How to build the C driver for Oracle NoSQL Database.

The Oracle NoSQL Database C driver lets applications written in C access the Oracle NoSQL Database via a Thrift based proxy server. This driver is supplied as source code and must be built for target platforms.

Prerequisites for building the C driver

Several of these dependencies require compilation as they are not available as binary distributions.

  1. Install CMake.

  2. Install GLIB 2.0. This is required for Thrift.

  3. Build and install the Thrift library

  4. Build and install the Jansson library

Prerequisites for running and testing C applications

  1. Path to NoSQL Database and proxy jar files.

  2. Java runtime (Java 7 or later; Oracle NoSQL Database is certified against Java 7).

  3. GLIB library installation.

  4. Thrift c_glib library installation.

  5. Jansson library installation.

To build and run

  1. Create a build directory. All build and CMake artifacts reside here for easy cleanup. The build directory can be anywhere as long as the cmake command is:

    cmake <path-to-top-level-directory>

    This keeps the source tree clean of build artifacts.

    $mkdir build
    $cd build

  2. Generate makefiles(from build).

    Once cmake has succeeded, build. Tests can be run by directly invoking kvsuite, or by invoking make if KV_PATH_TO_JAR and KVPROXY_PATH_TO_JAR were specified for cmake.

    $ cmake <path-to-top-level-directory> [options]

    e.g. from the build directory you just made:

    cmake .. [options]

    These options are available on the cmake command line:

  3. Once cmake has succeeded, build.

    $ make

    If there is a problem, additional information, such as the specific compiler flags being used, can be obtained this way:

    $ VERBOSE=1 make

    The destination for the build artifacts is build/build/{bin,lib,include}. The libraries required by the driver are lib/libkvstore* and the libraries wherever that was built including libjansson*, libthrift_c_glib*, libglib*, libgobject*. The destination for the test suite and example binaries is the bin directory; they are not required for deployment.

  4. Tests can be run either by directly invoking kvsuite, or by invoking make if KV_PATH_TO_JAR and KVPROXY_PATH_TO_JAR were specified for cmake.

    $ make test

    The output of make test ends up in the file Testing/Temporary/LastTest.log. It can be examined for detailed success and failure information.

    NOTE: "make test" may hang. If it does, use direct test invocation as outlined below.
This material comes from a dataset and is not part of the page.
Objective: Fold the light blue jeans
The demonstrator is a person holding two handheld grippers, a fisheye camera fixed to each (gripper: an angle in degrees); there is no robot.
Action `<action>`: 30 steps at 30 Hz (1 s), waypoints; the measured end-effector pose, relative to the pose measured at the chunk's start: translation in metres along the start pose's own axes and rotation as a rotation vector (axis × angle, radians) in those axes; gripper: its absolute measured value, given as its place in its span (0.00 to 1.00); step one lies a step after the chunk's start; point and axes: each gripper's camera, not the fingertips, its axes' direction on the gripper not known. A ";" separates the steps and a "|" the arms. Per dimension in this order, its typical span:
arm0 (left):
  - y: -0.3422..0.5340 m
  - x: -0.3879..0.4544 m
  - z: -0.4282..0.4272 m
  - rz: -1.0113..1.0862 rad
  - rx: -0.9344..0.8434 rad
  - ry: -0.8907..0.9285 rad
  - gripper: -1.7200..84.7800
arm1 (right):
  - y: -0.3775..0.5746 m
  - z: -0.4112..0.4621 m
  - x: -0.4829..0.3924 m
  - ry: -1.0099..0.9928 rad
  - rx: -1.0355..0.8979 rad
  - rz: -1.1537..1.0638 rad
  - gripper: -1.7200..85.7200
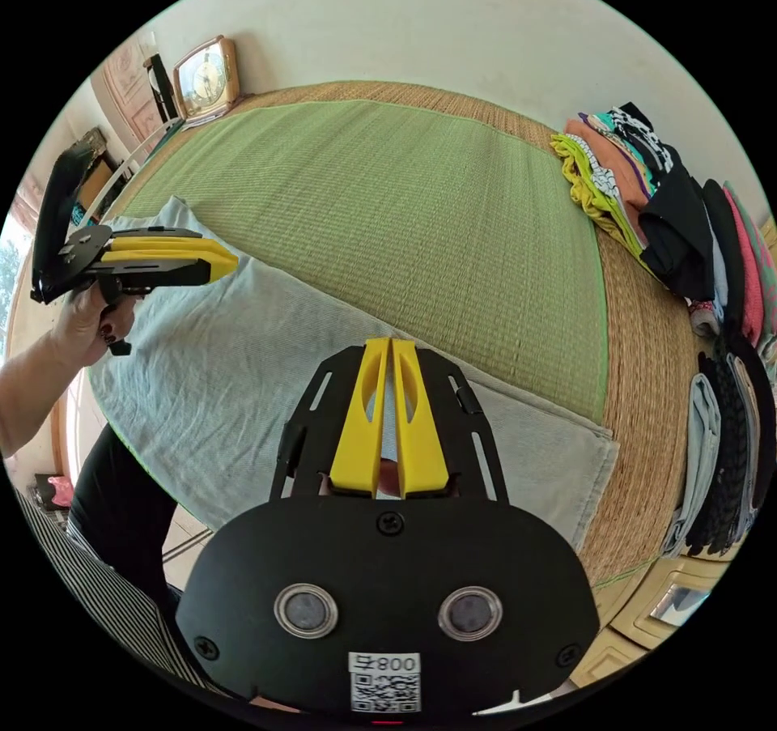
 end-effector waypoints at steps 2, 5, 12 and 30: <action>-0.006 0.010 0.009 0.020 -0.016 -0.040 0.04 | 0.004 -0.006 0.003 -0.010 0.005 0.014 0.03; -0.011 0.018 0.006 -0.004 -0.005 0.001 0.05 | 0.023 -0.028 0.015 0.021 0.056 0.051 0.04; -0.041 0.073 0.019 0.116 0.013 0.074 0.06 | 0.072 -0.034 0.064 0.122 0.012 0.179 0.09; -0.092 0.120 0.052 0.103 -0.025 -0.014 0.02 | 0.104 -0.036 0.094 0.033 0.057 0.271 0.02</action>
    To invoke tests directly:

    $ build/bin/kvsuite -r <path-to-kvroot> -k <path-to-kvstore.jar> -d <path-to-kvproxy-jar> -v

    Note the following:

  5. Build and run the examples.

    The examples are built by the make process and can be executed directly. The examples require a running Oracle NoSQL DB store. The simplest way to create a store is to use the KVLite utility, which creates a single-node deployment. To use KVLite on the local machine you need access to kvstore.jar and its accompanying jar files.

    The following command deploys an instance of Oracle NoSQL DB named "examples", on the local machine. Because it uses "localhost" as a hostname, the store is only accessible locally. If you want a remotely accessible store, use a valid hostname.

    $ mkdir kvroot

    $ nohup java -jar <path-to-kvstore.jar> kvlite -root kvroot -store examples -host localhost -port 5000 -admin 5001

    "nohup" will run the command in background, and is optional.

    To run the "hello" example against this store, from the c/build directory:

    $ build/bin/hello -store examples -host localhost -port 5000 \
    -proxy-host localhost -proxy-port 5010 \
    -kvproxy <path-to-install>/kvproxy/lib/kvproxy.jar \
    -kvclient <path-to-kvclient.jar>

    The program takes a few seconds to start the proxy and before running the example applications. Output comes to stdout.

  6. Once the driver build is verified, it can be installed to the location specified in the cmake arguments.

    $ make install

    If additional permissions are required for the installation directory you may need to use

    $ sudo make install

  7. Build and run your application.

    To build, the compilation line must reference the include directory in this distribution (included) and link with the dependent libraries, which include:

    A good way to see an example of accurate compilation lines is to look at those for the example code. In the build directory you can rebuild everything by doing this:

    $ make clean

    $ VERBOSE=1 make

    The VERBOSE=1 will cause the build to show compilation lines.

    Here is a sample compilation line, which will obviously need to be modified based on your installation paths. In this case, libkvstore, Thrift, Jansson, and glib are all installed in /usr/local/lib (the default). This is on a Linux system:

    gcc -o myprog myprog.c -lkvstore -lglib-2.0 -lgobject-2.0 -ljansson -Wl,-rpath,/usr/local/lib

To build the API documentation

The C API HTML documents can be generated using the doxygen tool with the the configuration file "doxyfile.txt". The output directory is "doc", in the current directory. You will need doxygen installed on your system to do this.